A Novel Strategy Combining Array-CGH, Whole-exome Sequencing and In Utero Electroporation in Rodents to Identify Causative Genes for Brain Malformations.
Conti V., Carabalona A., Pallesi-Pocachard E., Leventer RJ., Schaller F., Parrini E., Deparis AA., Watrin F., Buhler E., Novara F., Lise S., Pagnamenta AT., Kini U., Taylor JC., Zuffardi O., Represa A., Keays DA., Guerrini R., Falace A., Cardoso C.

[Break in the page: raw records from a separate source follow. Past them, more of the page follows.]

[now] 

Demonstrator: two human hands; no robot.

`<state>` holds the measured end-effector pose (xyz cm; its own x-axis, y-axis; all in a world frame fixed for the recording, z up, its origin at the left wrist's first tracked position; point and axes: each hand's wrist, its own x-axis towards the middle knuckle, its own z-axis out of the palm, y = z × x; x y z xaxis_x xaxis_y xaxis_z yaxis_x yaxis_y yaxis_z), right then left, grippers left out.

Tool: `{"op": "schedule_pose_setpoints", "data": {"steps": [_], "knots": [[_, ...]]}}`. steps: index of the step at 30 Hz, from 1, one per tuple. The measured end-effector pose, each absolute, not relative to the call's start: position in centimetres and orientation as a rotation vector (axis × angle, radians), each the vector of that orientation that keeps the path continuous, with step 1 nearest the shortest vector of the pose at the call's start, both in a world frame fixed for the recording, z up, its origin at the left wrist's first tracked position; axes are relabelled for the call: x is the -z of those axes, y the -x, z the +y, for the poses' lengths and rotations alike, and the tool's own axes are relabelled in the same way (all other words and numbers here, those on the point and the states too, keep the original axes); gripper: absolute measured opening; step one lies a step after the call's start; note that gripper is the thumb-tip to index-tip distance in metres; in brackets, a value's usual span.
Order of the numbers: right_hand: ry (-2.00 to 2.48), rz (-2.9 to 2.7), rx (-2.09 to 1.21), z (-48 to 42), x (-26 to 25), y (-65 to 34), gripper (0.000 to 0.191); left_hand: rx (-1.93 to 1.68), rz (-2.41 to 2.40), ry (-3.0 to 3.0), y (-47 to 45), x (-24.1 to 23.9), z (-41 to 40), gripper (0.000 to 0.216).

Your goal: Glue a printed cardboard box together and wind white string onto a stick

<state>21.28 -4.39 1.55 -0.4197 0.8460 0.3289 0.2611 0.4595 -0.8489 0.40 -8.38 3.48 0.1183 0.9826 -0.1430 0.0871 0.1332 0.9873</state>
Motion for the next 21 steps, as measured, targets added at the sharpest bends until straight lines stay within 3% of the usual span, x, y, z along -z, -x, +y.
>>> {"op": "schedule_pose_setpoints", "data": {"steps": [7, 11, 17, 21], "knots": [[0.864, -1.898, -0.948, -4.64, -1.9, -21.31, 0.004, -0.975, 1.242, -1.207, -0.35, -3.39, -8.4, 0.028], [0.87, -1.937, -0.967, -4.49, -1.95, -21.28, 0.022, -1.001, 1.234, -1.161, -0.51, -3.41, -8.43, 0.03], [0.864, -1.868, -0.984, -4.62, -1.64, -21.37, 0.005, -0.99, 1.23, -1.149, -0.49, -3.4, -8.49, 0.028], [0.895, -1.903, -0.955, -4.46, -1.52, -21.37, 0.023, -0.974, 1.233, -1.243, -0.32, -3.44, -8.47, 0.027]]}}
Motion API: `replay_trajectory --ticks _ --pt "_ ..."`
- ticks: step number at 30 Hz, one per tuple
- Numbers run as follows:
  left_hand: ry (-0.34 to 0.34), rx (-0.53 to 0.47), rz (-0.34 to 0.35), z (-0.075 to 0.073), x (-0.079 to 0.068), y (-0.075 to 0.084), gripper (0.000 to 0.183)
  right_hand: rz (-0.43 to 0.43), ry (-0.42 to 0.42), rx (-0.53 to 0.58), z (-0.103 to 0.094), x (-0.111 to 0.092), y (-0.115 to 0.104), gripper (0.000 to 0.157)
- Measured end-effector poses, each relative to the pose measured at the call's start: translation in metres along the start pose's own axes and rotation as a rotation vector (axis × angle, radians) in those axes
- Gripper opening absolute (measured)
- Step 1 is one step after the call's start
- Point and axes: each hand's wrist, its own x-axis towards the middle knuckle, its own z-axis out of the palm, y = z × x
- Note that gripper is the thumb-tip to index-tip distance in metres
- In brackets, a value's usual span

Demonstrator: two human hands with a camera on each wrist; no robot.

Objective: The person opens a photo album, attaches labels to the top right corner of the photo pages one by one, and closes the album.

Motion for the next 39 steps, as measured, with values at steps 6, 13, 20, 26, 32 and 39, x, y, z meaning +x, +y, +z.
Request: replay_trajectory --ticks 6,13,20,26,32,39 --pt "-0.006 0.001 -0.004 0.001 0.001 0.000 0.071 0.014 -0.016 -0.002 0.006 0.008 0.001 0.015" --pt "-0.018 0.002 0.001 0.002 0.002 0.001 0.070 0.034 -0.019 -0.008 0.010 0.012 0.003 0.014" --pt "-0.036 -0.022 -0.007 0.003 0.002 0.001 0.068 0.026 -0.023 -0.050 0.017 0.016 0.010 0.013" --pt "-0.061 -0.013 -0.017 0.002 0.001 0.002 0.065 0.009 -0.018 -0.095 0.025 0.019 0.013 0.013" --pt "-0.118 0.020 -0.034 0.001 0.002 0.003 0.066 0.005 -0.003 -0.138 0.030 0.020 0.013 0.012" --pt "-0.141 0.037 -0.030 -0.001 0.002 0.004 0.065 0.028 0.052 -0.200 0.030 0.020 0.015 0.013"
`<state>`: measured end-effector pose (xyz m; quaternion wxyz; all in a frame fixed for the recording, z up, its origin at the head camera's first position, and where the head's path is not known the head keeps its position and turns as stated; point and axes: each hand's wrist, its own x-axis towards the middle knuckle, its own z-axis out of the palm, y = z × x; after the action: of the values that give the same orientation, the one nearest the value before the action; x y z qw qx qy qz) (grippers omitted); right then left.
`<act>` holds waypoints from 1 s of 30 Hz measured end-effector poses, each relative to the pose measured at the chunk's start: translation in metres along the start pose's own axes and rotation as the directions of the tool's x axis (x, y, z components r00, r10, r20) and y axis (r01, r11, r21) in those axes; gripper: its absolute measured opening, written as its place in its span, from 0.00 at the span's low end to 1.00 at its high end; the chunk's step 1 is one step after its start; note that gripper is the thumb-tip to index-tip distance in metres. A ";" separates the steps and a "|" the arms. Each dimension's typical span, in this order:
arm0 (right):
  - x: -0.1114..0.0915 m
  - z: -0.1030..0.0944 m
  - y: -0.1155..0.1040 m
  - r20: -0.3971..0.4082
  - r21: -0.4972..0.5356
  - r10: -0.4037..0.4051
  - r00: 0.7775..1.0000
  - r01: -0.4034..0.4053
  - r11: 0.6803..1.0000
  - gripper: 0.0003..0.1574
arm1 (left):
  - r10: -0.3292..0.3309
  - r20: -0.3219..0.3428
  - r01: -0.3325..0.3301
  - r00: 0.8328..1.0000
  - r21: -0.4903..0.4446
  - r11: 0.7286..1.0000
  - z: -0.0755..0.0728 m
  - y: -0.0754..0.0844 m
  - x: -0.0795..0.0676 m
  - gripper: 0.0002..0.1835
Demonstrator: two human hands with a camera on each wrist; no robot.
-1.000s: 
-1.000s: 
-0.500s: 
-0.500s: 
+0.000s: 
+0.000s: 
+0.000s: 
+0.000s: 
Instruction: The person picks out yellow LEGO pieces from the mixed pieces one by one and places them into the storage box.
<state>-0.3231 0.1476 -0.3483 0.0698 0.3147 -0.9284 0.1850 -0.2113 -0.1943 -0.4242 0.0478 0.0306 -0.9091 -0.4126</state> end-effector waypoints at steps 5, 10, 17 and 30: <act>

Birth defects that involve the cerebral cortex - also known as malformations of cortical development (MCD) - are important causes of intellectual disability and account for 20-40% of drug-resistant epilepsy in childhood. High-resolution brain imaging has facilitated in vivo identification of a large group of MCD phenotypes. Despite the advances in brain imaging, genomic analysis and generation of animal models, a straightforward workflow to systematically prioritize candidate genes and to test functional effects of putative mutations is missing. To overcome this problem, an experimental strategy enabling the identification of novel causative genes for MCD was developed and validated. This strategy is based on identifying candidate genomic regions or genes via array-CGH or whole-exome sequencing and characterizing the effects of their inactivation or of overexpression of specific mutations in developing rodent brains via in utero electroporation. This approach led to the identification of the C6orf70 gene, encoding for a putative vesicular protein, to the pathogenesis of periventricular nodular heterotopia, a MCD caused by defective neuronal migration.